One common feedback we received for Phoenotopia was to add a map.
Unfortunately, it was too difficult to do since Phoenotopia wasn’t designed with 2D geometric considerations in mind. Perhaps it’s best explained with this picture:
(Note: Chinese Translation of this blog post is available! (Courtesy of Baojie)

(The starting house. Some say the confusing layout was a metaphor for the difficulties of life in an orphanage home)
Actually, there is a sort of logic to it – if you looked at it from a 3D perspective:

We even animated the main character differently depending on whether she was “running to the front” or “running to the back.” Neat idea in theory, but confusing in practice. Ultimately, it was still a 2D game, and to cram 3D geometry into a flat space just made the world confusing to navigate.

Supporting a map isn’t something you can tack on afterward. It has to be a core design principle from the start. Every level to be designed must be evaluated under the lens of “will this fit into coherent map space?” That’s a very different framework from Phoenotopia, where we treated the canvas as unlimited. That freedom was liberating – but it came at the cost of the game being unchartable.
Communicating the Lay of the Land
For Star Iliad, a map was a priority from day one.
We chose the grid-based format found in classic Metroids and Castlevanias. Since our game is tile-based, this felt like a natural fit: one cell on the map = one room in the game. Easy!
Of course, we studied how the masters did it. In Castlevania: Symphony of the Night, the player is guided horizontally across the castle first. This tour gives players a sense of scale while teasing locked-off areas to revisit later with new abilities.
For us, we similarly wanted to convey to players the “lay of the land”. But I had a different idea for how we could go about this. Set the game inside a giant whale. We know how a whale is shaped, so once the player has explored a little of it, they’d actually get a good sense for the rest.
To demonstrate, here’s a whale fin. Take a good look at it.

Now, close your eyes, and imagine the rest.
Perhaps it looks something like this?
Click to reveal Image
(or see image in separate tab)
When the player knows that it’s a whale and they’ve seen a bit of it, they can infer the rest.
They’ve obtained the “lay of the land”. Externally and internally.
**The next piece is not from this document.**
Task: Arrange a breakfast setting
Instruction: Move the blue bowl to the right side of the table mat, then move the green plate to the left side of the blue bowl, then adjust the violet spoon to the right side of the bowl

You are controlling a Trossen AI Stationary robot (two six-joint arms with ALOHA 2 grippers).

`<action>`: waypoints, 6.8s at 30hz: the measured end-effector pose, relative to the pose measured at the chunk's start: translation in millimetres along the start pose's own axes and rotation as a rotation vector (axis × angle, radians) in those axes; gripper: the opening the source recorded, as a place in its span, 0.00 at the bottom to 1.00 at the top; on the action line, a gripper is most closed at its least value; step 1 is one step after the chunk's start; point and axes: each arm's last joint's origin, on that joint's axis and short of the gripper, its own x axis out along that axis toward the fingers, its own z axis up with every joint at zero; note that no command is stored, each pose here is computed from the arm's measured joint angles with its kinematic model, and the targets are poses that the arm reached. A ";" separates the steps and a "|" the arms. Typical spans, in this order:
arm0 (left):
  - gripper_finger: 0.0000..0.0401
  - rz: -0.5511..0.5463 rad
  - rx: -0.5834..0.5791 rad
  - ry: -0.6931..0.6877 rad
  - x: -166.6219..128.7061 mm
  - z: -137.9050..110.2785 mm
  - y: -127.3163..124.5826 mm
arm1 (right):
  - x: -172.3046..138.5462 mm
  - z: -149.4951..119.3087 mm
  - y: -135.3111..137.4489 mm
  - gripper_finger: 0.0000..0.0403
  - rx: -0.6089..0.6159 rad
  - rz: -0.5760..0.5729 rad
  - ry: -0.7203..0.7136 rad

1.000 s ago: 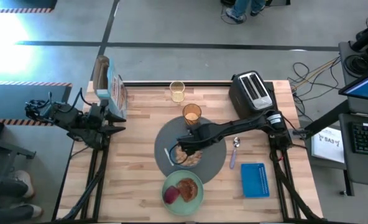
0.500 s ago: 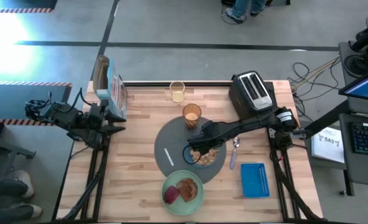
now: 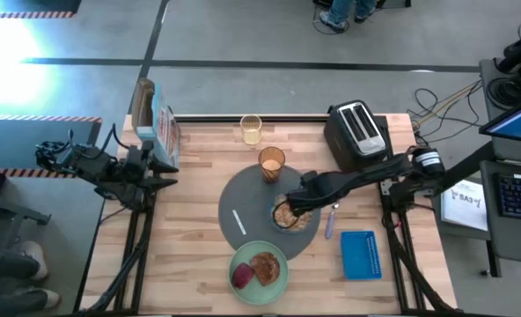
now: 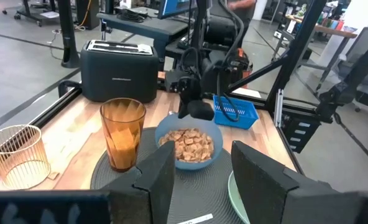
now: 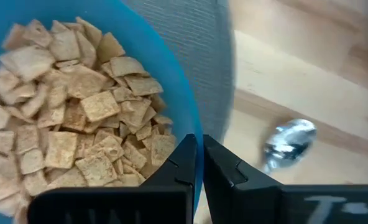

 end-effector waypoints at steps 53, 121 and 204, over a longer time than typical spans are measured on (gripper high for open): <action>0.35 -0.048 -0.339 0.504 168.5 -149.8 -78.9 | -88.8 -58.6 10.9 0.28 -0.317 0.260 -0.284; 0.00 0.181 -0.416 0.801 247.7 -163.2 -112.5 | -89.6 -74.2 4.5 0.26 -0.493 0.192 -0.297; 0.39 0.435 -0.108 0.586 198.3 -52.7 15.4 | -60.5 -102.8 -33.9 0.24 -0.085 -0.085 -0.161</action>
Even without being anatomy experts, we generally know what to expect inside: a heart, lungs, stomach, intestines, and so on. The setting itself helps the player mentally chart their progress.
It also sets expectations for scope. If you’ve cleared the lungs, heart, and stomach, you know you still have the liver, intestines, and brain ahead. You understand you’re approximately in the middle of the journey. And as designers, we can play with those expectations. For example, what if the whale had a mystery organ which has no bodily analog to our own?
Getting the Size Right
Perhaps a little unorthodox, but we also wanted to get the size of the whale just right. Map size affects pacing, which as we established earlier, is very important.
Our starting approach was the question – how much space should players cover before reaching the first boss?
We turned to Bloodstained: Ritual of the Night, for an answer. Its intro sequence aboard a ship serves as a tutorial and culminates in a boss fight after about 80 rooms. We actually counted:

That pacing felt about right. At the time, we planned for the first boss to occur right at the base of the blowhole just before the player enters the Lungs. We scaled this initial gauntlet to be 80 rooms til the first boss. From that, we extrapolated the rest.
Click to reveal (potentially spoilerific) image
(An early whale map draft – back when the whale was still miniature)
(or see image in separate tab)
Of course, room count is only one variable – how large the player character is, how fast they move, how many loops, and how dense the rooms are all radically change the pacing. So “80 rooms til the first boss” wasn’t a hard rule – just a starting plan.
And you know what they say about the best-laid plans.
We would later realize the whale needed to be much larger than the draft above. That meant tearing apart entire levels, expanding them, and stitching them back together – a painful, but necessary process. The reasons why (and what we learned from it) deserve their own post. For now, we’ll end here before this log grows too unwieldy.
Thanks for reading! The next dev update will arrive in two months. See you at the end of November.